I have tried these steps already
- sshd_config no ttys
/etc/ssh/sshd_config:
Match User $serviceaccount
PermitTTY no
This one actually does nothing except prevent a nice-looking terminal. The user still gets an interactive shell.
- commands in ~/.authorized_keys
/home/serviceaccount/.ssh/authorized_keys:
command="/usr/local/bin/oneshellscripttorulethemall.sh" ssh-rsa AAAAAA....
Users can modify it, plus I cannot guarantee that every connection uses an ssh key.
- altering default shell in /etc/passwd
/etc/passwd
serviceaccount:x:1500:1500:service account:/home/serviceaccount:/sbin/nologin
/sbin/nologin: prevents all logins, except "sudo -su $serviceaccount"
/bin/false: fails out entirely
/bin/true: does not allow any activity at all
custom wrapper script: A custom script that checks for "$@" and reacts to it might be my only choice and I will continue experimentation. But it could get weird for the local users who su $serviceaccount.

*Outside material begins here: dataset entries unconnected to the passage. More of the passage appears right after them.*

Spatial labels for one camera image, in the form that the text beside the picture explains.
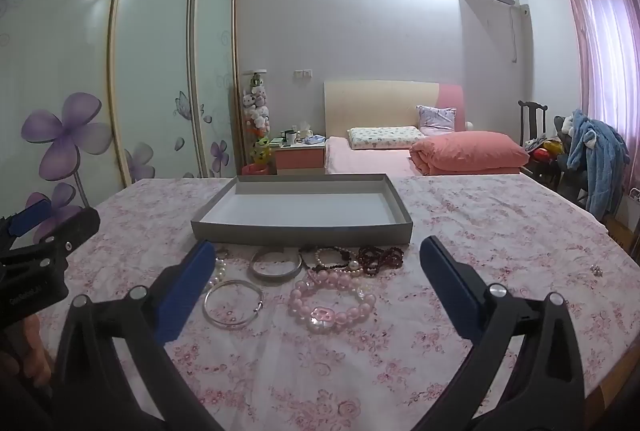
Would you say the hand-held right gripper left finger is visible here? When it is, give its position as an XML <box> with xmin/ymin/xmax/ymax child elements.
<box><xmin>50</xmin><ymin>238</ymin><xmax>226</xmax><ymax>431</ymax></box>

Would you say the cream and pink headboard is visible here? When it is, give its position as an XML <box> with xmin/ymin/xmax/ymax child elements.
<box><xmin>324</xmin><ymin>80</ymin><xmax>466</xmax><ymax>138</ymax></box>

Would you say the folded pink quilt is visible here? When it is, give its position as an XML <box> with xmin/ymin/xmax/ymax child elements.
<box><xmin>409</xmin><ymin>130</ymin><xmax>531</xmax><ymax>176</ymax></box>

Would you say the wide silver cuff bracelet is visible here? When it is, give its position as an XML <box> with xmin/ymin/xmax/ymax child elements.
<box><xmin>248</xmin><ymin>247</ymin><xmax>304</xmax><ymax>283</ymax></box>

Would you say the pink nightstand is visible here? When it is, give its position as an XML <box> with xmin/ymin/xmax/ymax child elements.
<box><xmin>274</xmin><ymin>144</ymin><xmax>328</xmax><ymax>175</ymax></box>

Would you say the dark wooden chair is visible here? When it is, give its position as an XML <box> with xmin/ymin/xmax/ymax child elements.
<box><xmin>517</xmin><ymin>100</ymin><xmax>552</xmax><ymax>182</ymax></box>

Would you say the pink curtain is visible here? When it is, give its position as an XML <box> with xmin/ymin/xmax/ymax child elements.
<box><xmin>557</xmin><ymin>0</ymin><xmax>640</xmax><ymax>218</ymax></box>

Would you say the black bead bracelet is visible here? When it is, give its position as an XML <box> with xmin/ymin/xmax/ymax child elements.
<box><xmin>299</xmin><ymin>245</ymin><xmax>351</xmax><ymax>272</ymax></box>

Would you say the air conditioner pipe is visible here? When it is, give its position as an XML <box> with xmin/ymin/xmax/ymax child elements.
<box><xmin>509</xmin><ymin>4</ymin><xmax>532</xmax><ymax>64</ymax></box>

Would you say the pink floral tablecloth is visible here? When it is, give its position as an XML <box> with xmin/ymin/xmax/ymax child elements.
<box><xmin>30</xmin><ymin>174</ymin><xmax>640</xmax><ymax>431</ymax></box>

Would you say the white patterned pillow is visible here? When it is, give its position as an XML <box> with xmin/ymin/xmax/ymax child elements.
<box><xmin>347</xmin><ymin>126</ymin><xmax>435</xmax><ymax>151</ymax></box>

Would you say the purple patterned pillow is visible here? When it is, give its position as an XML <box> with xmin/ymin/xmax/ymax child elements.
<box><xmin>416</xmin><ymin>105</ymin><xmax>457</xmax><ymax>135</ymax></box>

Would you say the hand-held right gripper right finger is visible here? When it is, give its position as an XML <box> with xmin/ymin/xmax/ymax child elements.
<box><xmin>410</xmin><ymin>235</ymin><xmax>601</xmax><ymax>431</ymax></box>

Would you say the thin silver bangle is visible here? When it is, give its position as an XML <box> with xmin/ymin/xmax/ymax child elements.
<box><xmin>203</xmin><ymin>279</ymin><xmax>264</xmax><ymax>329</ymax></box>

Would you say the floral sliding door wardrobe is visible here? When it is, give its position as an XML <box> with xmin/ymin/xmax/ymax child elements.
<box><xmin>0</xmin><ymin>0</ymin><xmax>242</xmax><ymax>232</ymax></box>

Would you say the dark red bead bracelet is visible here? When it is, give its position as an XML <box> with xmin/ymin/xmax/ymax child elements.
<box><xmin>356</xmin><ymin>245</ymin><xmax>405</xmax><ymax>278</ymax></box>

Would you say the hanging string of plush toys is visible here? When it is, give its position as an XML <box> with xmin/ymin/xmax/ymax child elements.
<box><xmin>241</xmin><ymin>70</ymin><xmax>273</xmax><ymax>142</ymax></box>

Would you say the green plush toy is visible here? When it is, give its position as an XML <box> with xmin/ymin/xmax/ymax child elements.
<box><xmin>251</xmin><ymin>137</ymin><xmax>274</xmax><ymax>165</ymax></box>

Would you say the pink and white pearl bracelet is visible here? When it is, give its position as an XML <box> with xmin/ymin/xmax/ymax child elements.
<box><xmin>314</xmin><ymin>247</ymin><xmax>362</xmax><ymax>273</ymax></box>

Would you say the blue fleece garment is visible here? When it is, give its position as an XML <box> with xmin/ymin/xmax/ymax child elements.
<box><xmin>565</xmin><ymin>108</ymin><xmax>631</xmax><ymax>218</ymax></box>

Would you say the grey cardboard box tray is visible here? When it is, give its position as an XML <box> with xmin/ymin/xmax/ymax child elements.
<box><xmin>191</xmin><ymin>174</ymin><xmax>414</xmax><ymax>246</ymax></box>

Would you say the large pink bead bracelet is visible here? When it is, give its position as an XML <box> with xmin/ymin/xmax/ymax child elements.
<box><xmin>287</xmin><ymin>268</ymin><xmax>377</xmax><ymax>336</ymax></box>

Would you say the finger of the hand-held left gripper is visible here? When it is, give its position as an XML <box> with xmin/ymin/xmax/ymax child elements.
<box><xmin>0</xmin><ymin>198</ymin><xmax>54</xmax><ymax>239</ymax></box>
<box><xmin>30</xmin><ymin>208</ymin><xmax>101</xmax><ymax>262</ymax></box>

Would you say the bed with pink sheet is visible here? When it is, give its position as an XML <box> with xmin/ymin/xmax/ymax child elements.
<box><xmin>324</xmin><ymin>136</ymin><xmax>536</xmax><ymax>177</ymax></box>

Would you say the person's left hand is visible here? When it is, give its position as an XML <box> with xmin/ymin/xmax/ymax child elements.
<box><xmin>0</xmin><ymin>315</ymin><xmax>55</xmax><ymax>394</ymax></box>

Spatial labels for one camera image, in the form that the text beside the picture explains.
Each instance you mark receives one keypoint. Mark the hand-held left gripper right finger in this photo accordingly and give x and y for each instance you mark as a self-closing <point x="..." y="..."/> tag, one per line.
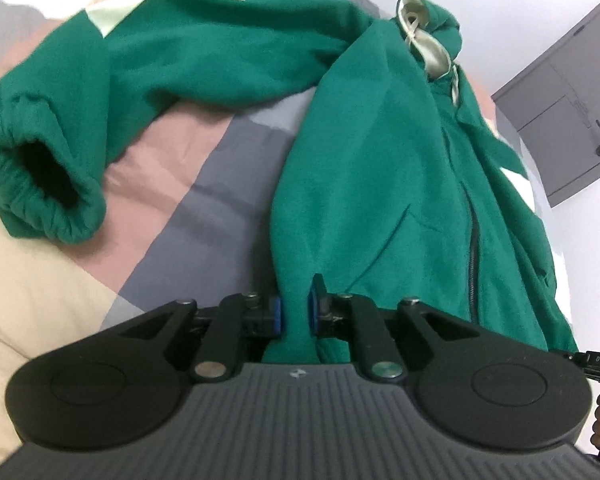
<point x="312" y="310"/>

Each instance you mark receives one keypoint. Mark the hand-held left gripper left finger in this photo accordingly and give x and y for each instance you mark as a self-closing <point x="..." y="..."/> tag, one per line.
<point x="276" y="316"/>

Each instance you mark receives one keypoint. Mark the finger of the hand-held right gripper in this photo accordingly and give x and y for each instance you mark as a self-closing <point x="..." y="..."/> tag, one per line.
<point x="565" y="355"/>

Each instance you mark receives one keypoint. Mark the green hoodie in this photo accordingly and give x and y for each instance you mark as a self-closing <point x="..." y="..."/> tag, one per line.
<point x="380" y="175"/>

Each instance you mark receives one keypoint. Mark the patchwork bed quilt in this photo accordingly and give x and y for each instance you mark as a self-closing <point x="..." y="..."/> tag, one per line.
<point x="180" y="170"/>

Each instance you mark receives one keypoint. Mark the grey door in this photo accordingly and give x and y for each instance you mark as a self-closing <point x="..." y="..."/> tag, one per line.
<point x="565" y="105"/>

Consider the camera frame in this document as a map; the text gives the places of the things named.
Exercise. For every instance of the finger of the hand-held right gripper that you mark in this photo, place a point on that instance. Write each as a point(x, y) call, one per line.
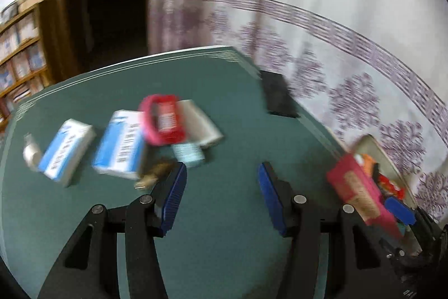
point(400, 211)

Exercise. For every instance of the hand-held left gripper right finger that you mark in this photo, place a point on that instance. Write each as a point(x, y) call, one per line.
point(273, 201)

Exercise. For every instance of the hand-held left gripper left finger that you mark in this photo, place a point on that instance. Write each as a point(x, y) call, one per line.
point(173, 201)

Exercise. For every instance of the small brown bottle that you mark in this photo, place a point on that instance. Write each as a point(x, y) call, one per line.
point(154, 173)

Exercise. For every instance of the pink tin container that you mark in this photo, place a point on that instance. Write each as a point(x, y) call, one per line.
point(357, 187)

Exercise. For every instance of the small teal box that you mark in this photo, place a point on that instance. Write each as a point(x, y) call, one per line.
point(189, 153)

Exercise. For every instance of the large blue white medicine box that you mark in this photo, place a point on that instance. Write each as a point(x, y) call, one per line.
point(119, 145)

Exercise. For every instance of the white rectangular case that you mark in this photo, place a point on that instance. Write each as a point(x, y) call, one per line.
point(201, 125)

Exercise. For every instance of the red packet with pink band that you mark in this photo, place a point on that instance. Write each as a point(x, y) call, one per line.
point(164, 120)

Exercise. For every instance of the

- restrict logins from certain IPs (the other servers who are using the service account)
Users could just get a shell over there, and ssh in directly to an interactive shell.
In conclusion
I am interested in any and all attempts to meet the goals described above: Paid solutions, free solutions, hacky shell scripts, ssh config customization, custom default shells, wrapper scripts, etc. I would be pleased to see even partial answers, and I can bang away on adding the missing portions.
Is what I'm aiming for reasonable, or even possible?